While friends may finally understand why you insist on painting your face in team colors at every opportunity, you are providing insight into your aggressive attitude on days your team wins and the petty outbursts you utter when they don’t. Expect either an intervention or a moratorium on discussing sports when you get back to the office.

VACATION #5 – THE FANBOY (OR GIRL)

How you see it:

A solid week dedicated to everything Harry Potter – you get to dress in Hogwarts robes and enjoy the visceral magic of the films, brought to stunning life in one of the most amazing theme parks ever created. Riding the Hogwarts Express, munching on Bertie Bott’s Every Flavour Beans, and getting photos with a roaming Hagrid spell a magical adventure for your senses.

How others see it:

While slightly charming at first, any grown adult over-identifying with the Wizarding World of Harry Potter is clearly a problem. Things like insisting on “holding your wand” at all business meetings, dividing the doughnuts in the break room with a “sorting hat,” and making endless Slytherin jokes at your boss’ expense already had you marked for a sit-down with the company shrink. Enjoy your holiday because after this trip, the spell is officially broken.

VACATION #6 – THE GAMBLER

How you see it:

Everybody loves Vegas, and this trip was a great deal. Top-of-the-line shows, crazy-cool hotels, and more slots and blackjack than you can handle. It’s a great chance to blow off some steam and (maybe) win some cash.

How others see it:

All of a sudden, your constant attempts to bet on everything at work appear more worrisome. Also, weren’t you the one who handled all the cash in the March Madness pool? Without a doubt, asking the accounting department to look into the mathematics of card counting a week before you left was not the best idea. Expect to see some pamphlets from Gamblers Anonymous posted in the lunchroom.

VACATION #7 – THE DREAMER

How you see it:

You’re off to Burning Man, an annual gathering in the Nevada desert dedicated to the precepts of community, art, and decommodification. You’re looking forward to a week of artistic self-expression and the giving of one’s unique talents for the enjoyment of all in a communal, non-commercial way.

How others see it:

While the folks at work learned to accept the hammock you replaced your desk with, they are having a bit more trouble with “no socks-no shoes Wednesdays.” Add to that the scents produced by your all-hummus diet and your idea to ditch the office radio in favor of a CD playing Native American chants on a loop, and your co-workers have reached the end of their collective rope. Fearful of appearing racist for opposing whatever comes next, they simply voted to close the business down before you return.

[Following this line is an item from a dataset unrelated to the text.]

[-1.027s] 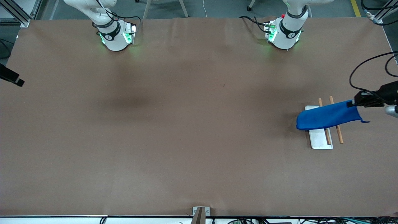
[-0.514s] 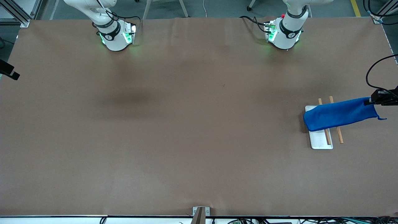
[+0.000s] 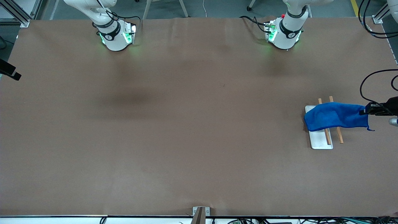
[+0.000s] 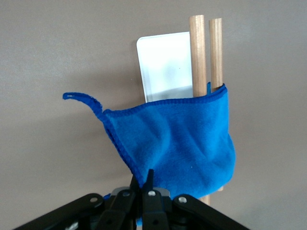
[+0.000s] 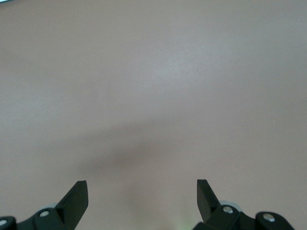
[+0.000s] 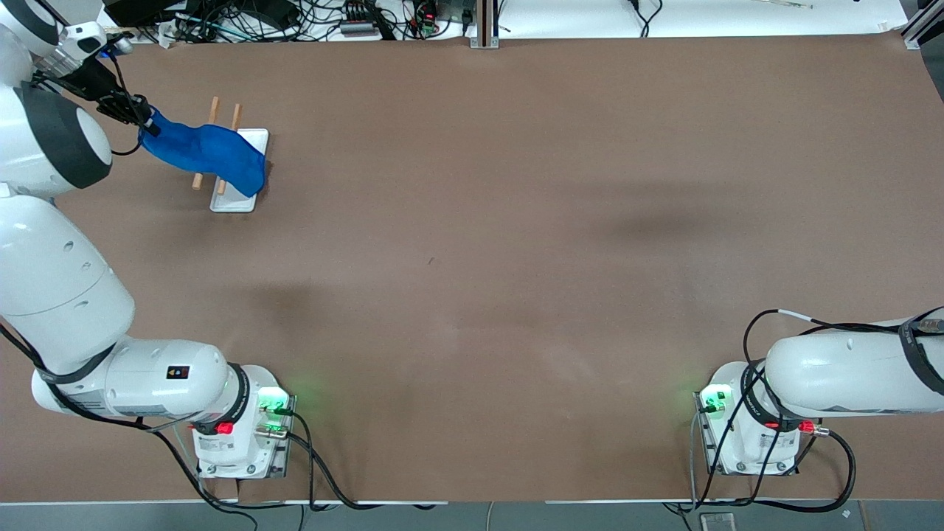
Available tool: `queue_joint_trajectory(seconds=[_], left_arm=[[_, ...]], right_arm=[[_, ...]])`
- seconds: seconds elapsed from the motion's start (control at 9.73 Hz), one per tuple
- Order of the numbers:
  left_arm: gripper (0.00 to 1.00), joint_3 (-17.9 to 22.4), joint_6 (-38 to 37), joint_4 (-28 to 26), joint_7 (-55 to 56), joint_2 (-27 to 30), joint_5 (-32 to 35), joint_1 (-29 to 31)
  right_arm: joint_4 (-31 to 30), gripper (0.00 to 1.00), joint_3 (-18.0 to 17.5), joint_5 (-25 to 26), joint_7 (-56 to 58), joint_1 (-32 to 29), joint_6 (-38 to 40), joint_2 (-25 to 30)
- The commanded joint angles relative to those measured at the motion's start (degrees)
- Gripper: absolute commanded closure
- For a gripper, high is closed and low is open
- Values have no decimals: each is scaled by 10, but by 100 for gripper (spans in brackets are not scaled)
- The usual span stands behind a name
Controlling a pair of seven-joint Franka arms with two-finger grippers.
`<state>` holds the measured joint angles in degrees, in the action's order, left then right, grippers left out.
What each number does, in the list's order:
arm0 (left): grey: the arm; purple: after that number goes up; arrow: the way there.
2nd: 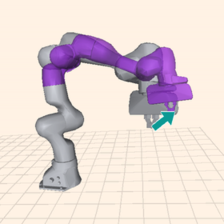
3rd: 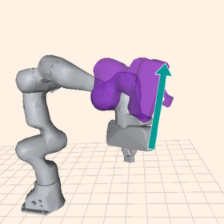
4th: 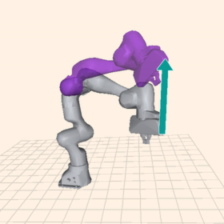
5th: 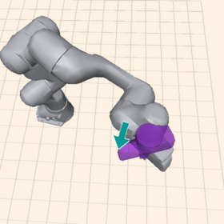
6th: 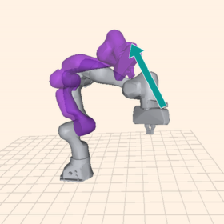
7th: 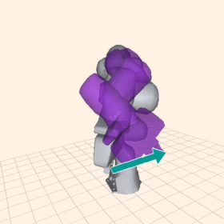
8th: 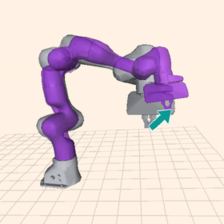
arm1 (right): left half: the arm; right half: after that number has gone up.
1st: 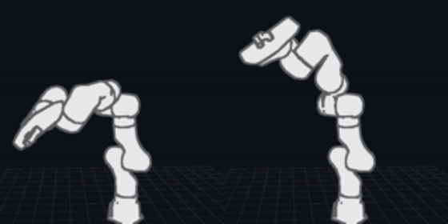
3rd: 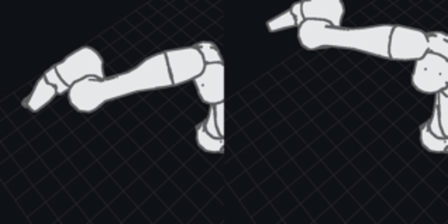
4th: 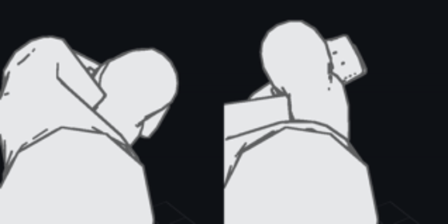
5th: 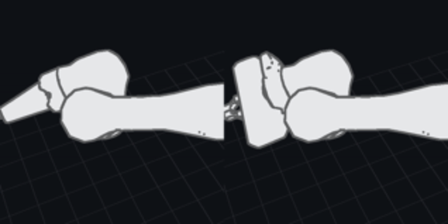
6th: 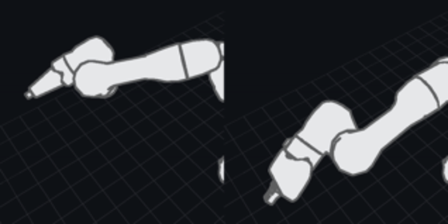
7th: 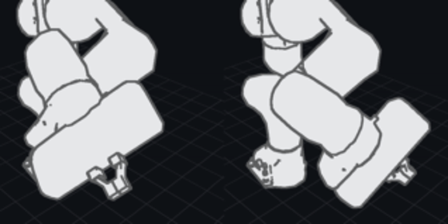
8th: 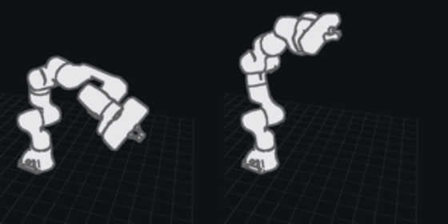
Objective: Right arm passes towel to left arm to hang
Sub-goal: 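Lower the towel over the wooden sticks with the left gripper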
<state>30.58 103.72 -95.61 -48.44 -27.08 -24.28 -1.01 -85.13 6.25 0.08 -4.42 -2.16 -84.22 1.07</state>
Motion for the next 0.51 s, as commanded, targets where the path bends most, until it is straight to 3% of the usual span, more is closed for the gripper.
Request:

VACATION #8 – THE MILLIONAIRE

How you see it:

You’ve saved for almost 10 years to take the ultimate vacation: first-class air and five-star hotels combined with backstage passes and VIP entrances to only the best of the best. It was awful skipping vacations for a decade, but for the next two weeks, you will finally get to splurge and see how the one-percenters truly live.

How others see it:

As the photos of luxe living and high-end travel start to populate your homepage, don’t be surprised when management initiates a targeted investigation into potential fraud or embezzlement. Welcome home!